Task objective> Report each line from the records where the string "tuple" turns up.

Input records>
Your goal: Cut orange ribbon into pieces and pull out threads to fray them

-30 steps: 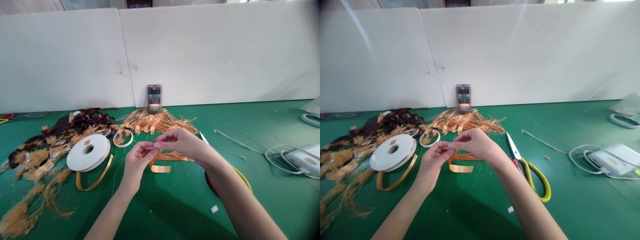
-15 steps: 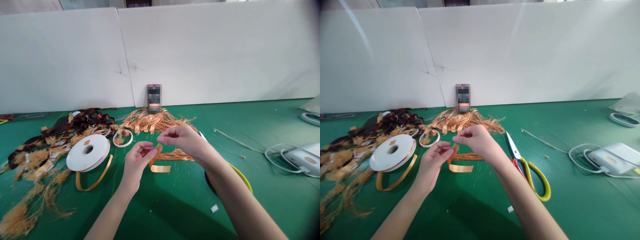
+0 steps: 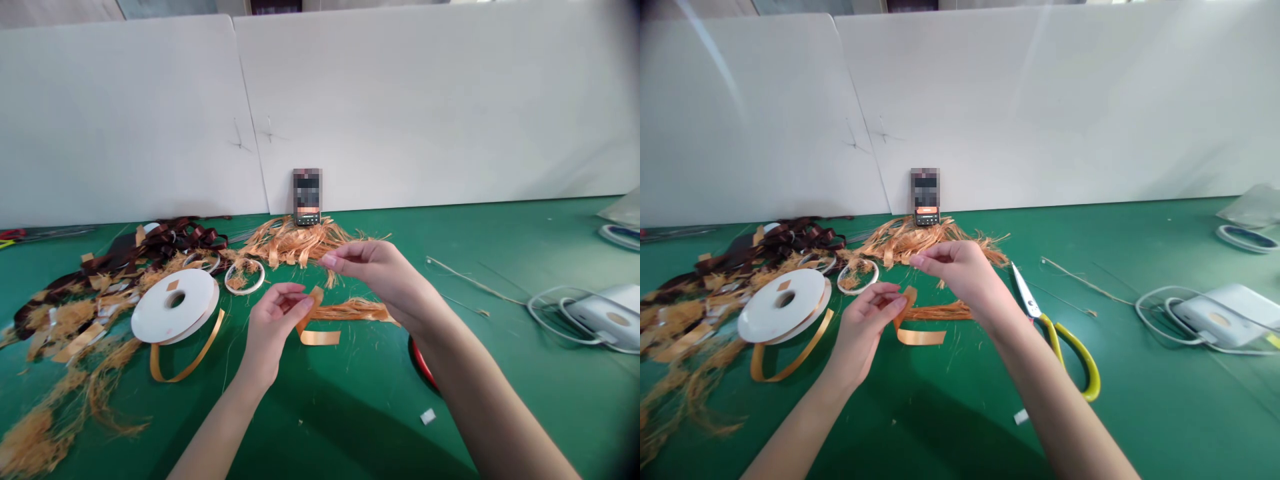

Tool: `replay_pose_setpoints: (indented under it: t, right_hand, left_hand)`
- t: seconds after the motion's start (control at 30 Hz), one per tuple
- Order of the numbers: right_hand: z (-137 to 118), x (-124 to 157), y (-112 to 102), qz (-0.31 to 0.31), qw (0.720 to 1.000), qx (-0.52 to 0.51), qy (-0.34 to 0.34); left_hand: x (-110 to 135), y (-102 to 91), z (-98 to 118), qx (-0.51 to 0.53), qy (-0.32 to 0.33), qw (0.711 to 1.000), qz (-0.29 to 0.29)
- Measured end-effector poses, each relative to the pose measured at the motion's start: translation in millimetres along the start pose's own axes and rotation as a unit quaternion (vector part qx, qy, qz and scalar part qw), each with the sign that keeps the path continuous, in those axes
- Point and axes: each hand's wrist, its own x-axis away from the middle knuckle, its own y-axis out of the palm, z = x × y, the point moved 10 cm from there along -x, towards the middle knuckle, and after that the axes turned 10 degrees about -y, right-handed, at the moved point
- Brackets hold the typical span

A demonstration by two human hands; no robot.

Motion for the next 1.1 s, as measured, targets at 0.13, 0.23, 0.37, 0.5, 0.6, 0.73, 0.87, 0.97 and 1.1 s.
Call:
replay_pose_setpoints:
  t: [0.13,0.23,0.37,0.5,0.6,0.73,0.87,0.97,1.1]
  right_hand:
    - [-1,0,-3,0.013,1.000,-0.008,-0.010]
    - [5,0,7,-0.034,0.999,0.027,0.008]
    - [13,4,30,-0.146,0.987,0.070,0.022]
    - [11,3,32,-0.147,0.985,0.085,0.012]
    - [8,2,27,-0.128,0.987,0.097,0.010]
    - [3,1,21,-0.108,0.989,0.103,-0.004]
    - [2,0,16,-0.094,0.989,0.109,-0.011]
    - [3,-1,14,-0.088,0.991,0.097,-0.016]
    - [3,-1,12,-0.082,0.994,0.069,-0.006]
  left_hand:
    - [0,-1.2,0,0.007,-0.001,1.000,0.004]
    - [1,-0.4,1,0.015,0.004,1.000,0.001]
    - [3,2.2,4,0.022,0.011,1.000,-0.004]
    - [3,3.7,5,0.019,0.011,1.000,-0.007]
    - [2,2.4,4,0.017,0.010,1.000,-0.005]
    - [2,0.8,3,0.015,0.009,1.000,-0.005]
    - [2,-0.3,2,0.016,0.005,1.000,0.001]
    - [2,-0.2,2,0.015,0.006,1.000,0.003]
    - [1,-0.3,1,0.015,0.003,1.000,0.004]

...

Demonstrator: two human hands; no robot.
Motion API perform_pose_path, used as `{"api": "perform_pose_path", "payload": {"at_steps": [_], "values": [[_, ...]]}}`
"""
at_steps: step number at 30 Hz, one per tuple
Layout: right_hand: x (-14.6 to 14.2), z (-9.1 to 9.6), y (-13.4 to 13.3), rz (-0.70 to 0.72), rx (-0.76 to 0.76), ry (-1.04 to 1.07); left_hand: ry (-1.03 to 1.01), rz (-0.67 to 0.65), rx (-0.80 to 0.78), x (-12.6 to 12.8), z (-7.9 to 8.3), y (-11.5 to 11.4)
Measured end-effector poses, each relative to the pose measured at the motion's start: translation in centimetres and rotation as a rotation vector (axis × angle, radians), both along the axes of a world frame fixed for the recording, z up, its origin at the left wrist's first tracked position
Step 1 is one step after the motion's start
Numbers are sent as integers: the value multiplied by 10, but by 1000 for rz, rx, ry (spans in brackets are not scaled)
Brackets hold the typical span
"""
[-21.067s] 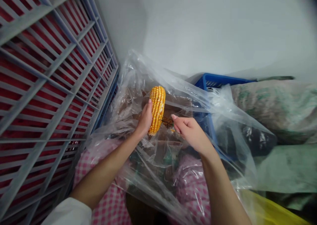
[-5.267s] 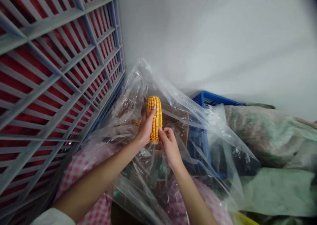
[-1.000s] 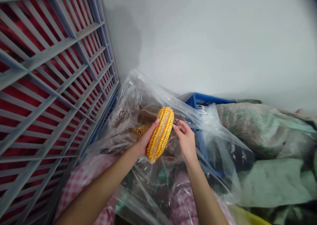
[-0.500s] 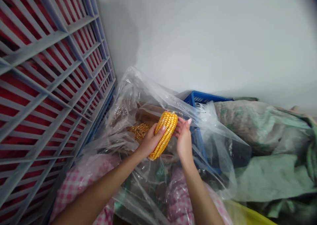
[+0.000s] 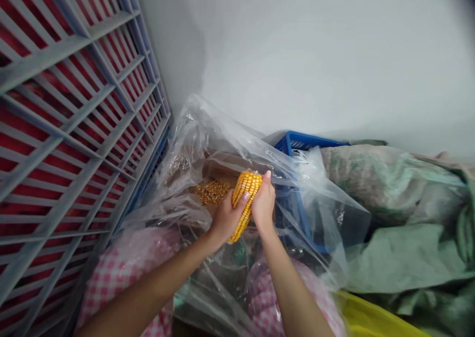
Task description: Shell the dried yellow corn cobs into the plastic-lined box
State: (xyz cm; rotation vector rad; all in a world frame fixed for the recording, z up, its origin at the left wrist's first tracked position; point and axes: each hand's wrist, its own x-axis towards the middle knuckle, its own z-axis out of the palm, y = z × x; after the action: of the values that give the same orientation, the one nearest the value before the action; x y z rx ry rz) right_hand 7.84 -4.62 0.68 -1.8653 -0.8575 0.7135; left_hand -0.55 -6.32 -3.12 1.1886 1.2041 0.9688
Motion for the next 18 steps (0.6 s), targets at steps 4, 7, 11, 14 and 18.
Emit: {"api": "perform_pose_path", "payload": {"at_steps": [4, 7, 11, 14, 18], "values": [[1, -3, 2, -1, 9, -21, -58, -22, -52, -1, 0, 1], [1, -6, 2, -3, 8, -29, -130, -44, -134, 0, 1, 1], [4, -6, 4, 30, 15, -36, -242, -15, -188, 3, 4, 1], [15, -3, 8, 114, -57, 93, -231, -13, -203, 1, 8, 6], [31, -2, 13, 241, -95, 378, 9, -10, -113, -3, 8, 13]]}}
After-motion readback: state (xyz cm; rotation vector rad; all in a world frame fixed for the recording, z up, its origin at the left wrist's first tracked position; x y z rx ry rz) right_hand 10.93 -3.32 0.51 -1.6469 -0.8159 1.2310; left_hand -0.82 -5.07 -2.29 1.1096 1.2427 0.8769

Answer for this exercise>
- t: seconds after the motion's start (control at 30 Hz), one per tuple
at_steps: step number at 30 Hz, one per tuple

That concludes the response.